- [PROBLEM]
From the first entry to the last, repeat the listing exactly.
START INPUT
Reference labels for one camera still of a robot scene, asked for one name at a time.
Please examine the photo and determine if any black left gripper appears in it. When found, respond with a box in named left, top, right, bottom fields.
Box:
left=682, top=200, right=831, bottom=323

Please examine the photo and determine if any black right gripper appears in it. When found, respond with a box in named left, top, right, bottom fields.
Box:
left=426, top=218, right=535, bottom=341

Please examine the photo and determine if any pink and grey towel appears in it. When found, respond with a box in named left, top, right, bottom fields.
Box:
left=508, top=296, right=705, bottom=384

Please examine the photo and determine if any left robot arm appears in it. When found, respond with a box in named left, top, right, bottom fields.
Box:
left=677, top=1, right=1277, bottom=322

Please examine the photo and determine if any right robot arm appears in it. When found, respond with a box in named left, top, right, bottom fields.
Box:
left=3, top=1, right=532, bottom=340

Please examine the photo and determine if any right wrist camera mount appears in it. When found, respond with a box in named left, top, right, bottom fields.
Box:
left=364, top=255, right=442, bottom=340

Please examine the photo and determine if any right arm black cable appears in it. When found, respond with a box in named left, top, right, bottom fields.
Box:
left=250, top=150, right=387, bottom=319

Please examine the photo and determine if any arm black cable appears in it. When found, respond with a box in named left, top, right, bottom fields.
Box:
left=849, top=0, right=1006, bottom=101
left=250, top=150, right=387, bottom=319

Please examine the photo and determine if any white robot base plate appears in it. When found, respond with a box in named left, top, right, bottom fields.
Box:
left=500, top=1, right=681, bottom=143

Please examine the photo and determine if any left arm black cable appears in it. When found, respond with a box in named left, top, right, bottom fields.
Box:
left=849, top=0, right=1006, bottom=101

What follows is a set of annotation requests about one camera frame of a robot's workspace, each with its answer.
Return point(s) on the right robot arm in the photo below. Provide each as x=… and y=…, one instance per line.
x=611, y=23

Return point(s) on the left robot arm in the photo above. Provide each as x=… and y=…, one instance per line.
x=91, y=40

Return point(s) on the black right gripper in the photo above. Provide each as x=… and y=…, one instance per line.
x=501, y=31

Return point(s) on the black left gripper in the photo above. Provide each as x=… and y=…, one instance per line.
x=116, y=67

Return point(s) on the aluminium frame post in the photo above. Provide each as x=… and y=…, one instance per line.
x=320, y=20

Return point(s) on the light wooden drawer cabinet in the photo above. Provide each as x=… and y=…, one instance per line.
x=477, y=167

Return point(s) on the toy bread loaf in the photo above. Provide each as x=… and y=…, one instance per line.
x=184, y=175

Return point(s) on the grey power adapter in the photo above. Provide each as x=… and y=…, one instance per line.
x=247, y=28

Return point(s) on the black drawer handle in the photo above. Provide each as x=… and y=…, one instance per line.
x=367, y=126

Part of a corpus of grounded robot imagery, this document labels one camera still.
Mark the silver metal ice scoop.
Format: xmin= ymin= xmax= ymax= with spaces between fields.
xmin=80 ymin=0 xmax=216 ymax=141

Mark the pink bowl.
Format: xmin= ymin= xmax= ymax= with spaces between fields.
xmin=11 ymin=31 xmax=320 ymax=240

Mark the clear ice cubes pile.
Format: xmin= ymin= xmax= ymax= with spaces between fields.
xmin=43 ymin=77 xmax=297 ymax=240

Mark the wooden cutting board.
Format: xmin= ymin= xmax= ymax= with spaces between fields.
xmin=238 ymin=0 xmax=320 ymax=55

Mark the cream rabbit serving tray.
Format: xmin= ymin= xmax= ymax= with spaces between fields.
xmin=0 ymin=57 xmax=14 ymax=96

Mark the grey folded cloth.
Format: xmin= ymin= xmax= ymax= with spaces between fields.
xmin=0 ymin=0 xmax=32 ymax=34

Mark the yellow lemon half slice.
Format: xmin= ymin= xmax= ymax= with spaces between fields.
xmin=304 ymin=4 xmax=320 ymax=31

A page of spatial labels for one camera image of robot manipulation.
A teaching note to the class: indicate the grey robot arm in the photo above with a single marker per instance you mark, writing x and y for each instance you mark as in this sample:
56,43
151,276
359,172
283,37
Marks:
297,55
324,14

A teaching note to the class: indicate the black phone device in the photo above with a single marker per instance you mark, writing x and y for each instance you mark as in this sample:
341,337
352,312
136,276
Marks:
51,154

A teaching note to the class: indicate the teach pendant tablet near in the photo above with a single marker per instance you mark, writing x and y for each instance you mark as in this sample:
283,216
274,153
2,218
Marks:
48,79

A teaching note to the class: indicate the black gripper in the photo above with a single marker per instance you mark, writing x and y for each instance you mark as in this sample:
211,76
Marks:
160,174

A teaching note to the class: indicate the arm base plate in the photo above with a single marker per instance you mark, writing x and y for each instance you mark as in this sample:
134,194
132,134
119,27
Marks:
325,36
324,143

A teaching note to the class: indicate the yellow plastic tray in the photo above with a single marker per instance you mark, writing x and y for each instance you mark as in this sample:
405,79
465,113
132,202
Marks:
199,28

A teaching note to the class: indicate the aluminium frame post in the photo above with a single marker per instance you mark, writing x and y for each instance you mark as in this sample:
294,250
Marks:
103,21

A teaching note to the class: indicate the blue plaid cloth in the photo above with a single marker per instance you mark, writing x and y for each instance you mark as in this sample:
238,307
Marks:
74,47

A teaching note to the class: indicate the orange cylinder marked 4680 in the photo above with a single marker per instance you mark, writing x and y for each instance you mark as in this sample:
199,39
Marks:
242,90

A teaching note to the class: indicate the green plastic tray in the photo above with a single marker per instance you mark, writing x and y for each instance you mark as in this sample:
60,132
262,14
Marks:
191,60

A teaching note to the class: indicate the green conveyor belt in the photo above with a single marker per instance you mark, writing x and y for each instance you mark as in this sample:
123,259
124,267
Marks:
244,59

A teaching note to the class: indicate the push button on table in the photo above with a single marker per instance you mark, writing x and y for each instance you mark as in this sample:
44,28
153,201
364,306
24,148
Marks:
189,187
END INPUT
- [TASK OUTPUT]
Reference labels for one camera still of a robot scene, asked for one name at a time.
Please examine the photo and determine if any black left gripper appears in it. When found, respond with a box in named left, top, right, bottom fields.
Box:
left=682, top=200, right=831, bottom=323

Please examine the photo and determine if any black right gripper appears in it. When found, respond with a box in named left, top, right, bottom fields.
Box:
left=426, top=218, right=535, bottom=341

Please examine the photo and determine if any pink and grey towel appears in it. When found, respond with a box in named left, top, right, bottom fields.
Box:
left=508, top=296, right=705, bottom=384

Please examine the photo and determine if any left robot arm appears in it. When found, respond with a box in named left, top, right, bottom fields.
Box:
left=677, top=1, right=1277, bottom=322

Please examine the photo and determine if any right robot arm appears in it. When found, respond with a box in named left, top, right, bottom fields.
Box:
left=3, top=1, right=532, bottom=340

Please examine the photo and determine if any right wrist camera mount appears in it. When found, respond with a box in named left, top, right, bottom fields.
Box:
left=364, top=255, right=442, bottom=340

Please examine the photo and determine if any right arm black cable appears in it. When found, respond with a box in named left, top, right, bottom fields.
Box:
left=250, top=150, right=387, bottom=319

Please examine the photo and determine if any arm black cable appears in it. When found, respond with a box in named left, top, right, bottom fields.
Box:
left=849, top=0, right=1006, bottom=101
left=250, top=150, right=387, bottom=319

Please examine the photo and determine if any white robot base plate appears in it. When found, respond with a box in named left, top, right, bottom fields.
Box:
left=500, top=1, right=681, bottom=143

Please examine the photo and determine if any left arm black cable appears in it. When found, respond with a box in named left, top, right, bottom fields.
Box:
left=849, top=0, right=1006, bottom=101

What follows is a set of annotation requests about one camera frame of a robot's workspace, each with its answer.
Return point(s) on the right robot arm in the photo below. Provide each as x=… and y=…, one instance per line.
x=611, y=23

Return point(s) on the left robot arm in the photo above. Provide each as x=… and y=…, one instance per line.
x=91, y=40

Return point(s) on the black right gripper in the photo above. Provide each as x=… and y=…, one instance per line.
x=501, y=31

Return point(s) on the black left gripper in the photo above. Provide each as x=… and y=…, one instance per line.
x=116, y=67

Return point(s) on the aluminium frame post in the photo above. Provide each as x=… and y=…, one instance per line.
x=320, y=20

Return point(s) on the light wooden drawer cabinet in the photo above. Provide each as x=… and y=…, one instance per line.
x=477, y=167

Return point(s) on the toy bread loaf in the photo above. Provide each as x=… and y=…, one instance per line.
x=184, y=175

Return point(s) on the grey power adapter in the photo above. Provide each as x=… and y=…, one instance per line.
x=247, y=28

Return point(s) on the black drawer handle in the photo above. Provide each as x=… and y=…, one instance per line.
x=367, y=126

Part of a corpus of grounded robot imagery, this document labels one camera still.
Mark the silver metal ice scoop.
Format: xmin= ymin= xmax= ymax= with spaces between fields.
xmin=80 ymin=0 xmax=216 ymax=141

Mark the pink bowl.
Format: xmin= ymin= xmax= ymax= with spaces between fields.
xmin=11 ymin=31 xmax=320 ymax=240

Mark the clear ice cubes pile.
Format: xmin= ymin= xmax= ymax= with spaces between fields.
xmin=43 ymin=77 xmax=297 ymax=240

Mark the wooden cutting board.
Format: xmin= ymin= xmax= ymax= with spaces between fields.
xmin=238 ymin=0 xmax=320 ymax=55

Mark the cream rabbit serving tray.
Format: xmin= ymin= xmax= ymax= with spaces between fields.
xmin=0 ymin=57 xmax=14 ymax=96

Mark the grey folded cloth.
Format: xmin= ymin= xmax= ymax= with spaces between fields.
xmin=0 ymin=0 xmax=32 ymax=34

Mark the yellow lemon half slice.
Format: xmin= ymin= xmax= ymax= with spaces between fields.
xmin=304 ymin=4 xmax=320 ymax=31

A page of spatial labels for one camera image of robot manipulation.
A teaching note to the class: indicate the grey robot arm in the photo above with a single marker per instance you mark, writing x and y for each instance you mark as in this sample:
56,43
151,276
359,172
283,37
Marks:
297,55
324,14

A teaching note to the class: indicate the black phone device in the photo above with a single marker per instance you mark, writing x and y for each instance you mark as in this sample:
341,337
352,312
136,276
Marks:
51,154

A teaching note to the class: indicate the teach pendant tablet near in the photo above with a single marker per instance you mark, writing x and y for each instance you mark as in this sample:
283,216
274,153
2,218
Marks:
48,79

A teaching note to the class: indicate the black gripper in the photo above with a single marker per instance you mark, writing x and y for each instance you mark as in this sample:
211,76
Marks:
160,174

A teaching note to the class: indicate the arm base plate in the photo above with a single marker per instance you mark, writing x and y for each instance you mark as in this sample:
134,194
132,134
119,27
Marks:
325,36
324,143

A teaching note to the class: indicate the yellow plastic tray in the photo above with a single marker per instance you mark, writing x and y for each instance you mark as in this sample:
405,79
465,113
132,202
Marks:
199,28

A teaching note to the class: indicate the aluminium frame post in the photo above with a single marker per instance you mark, writing x and y for each instance you mark as in this sample:
294,250
Marks:
103,21

A teaching note to the class: indicate the blue plaid cloth in the photo above with a single marker per instance you mark, writing x and y for each instance you mark as in this sample:
238,307
Marks:
74,47

A teaching note to the class: indicate the orange cylinder marked 4680 in the photo above with a single marker per instance you mark, writing x and y for each instance you mark as in this sample:
199,39
Marks:
242,90

A teaching note to the class: indicate the green plastic tray in the photo above with a single marker per instance you mark, writing x and y for each instance you mark as in this sample:
60,132
262,14
Marks:
191,60

A teaching note to the class: indicate the green conveyor belt in the photo above with a single marker per instance you mark, writing x and y for each instance you mark as in this sample:
123,259
124,267
Marks:
244,59

A teaching note to the class: indicate the push button on table in the photo above with a single marker per instance you mark, writing x and y for each instance you mark as in this sample:
44,28
153,201
364,306
24,148
Marks:
189,187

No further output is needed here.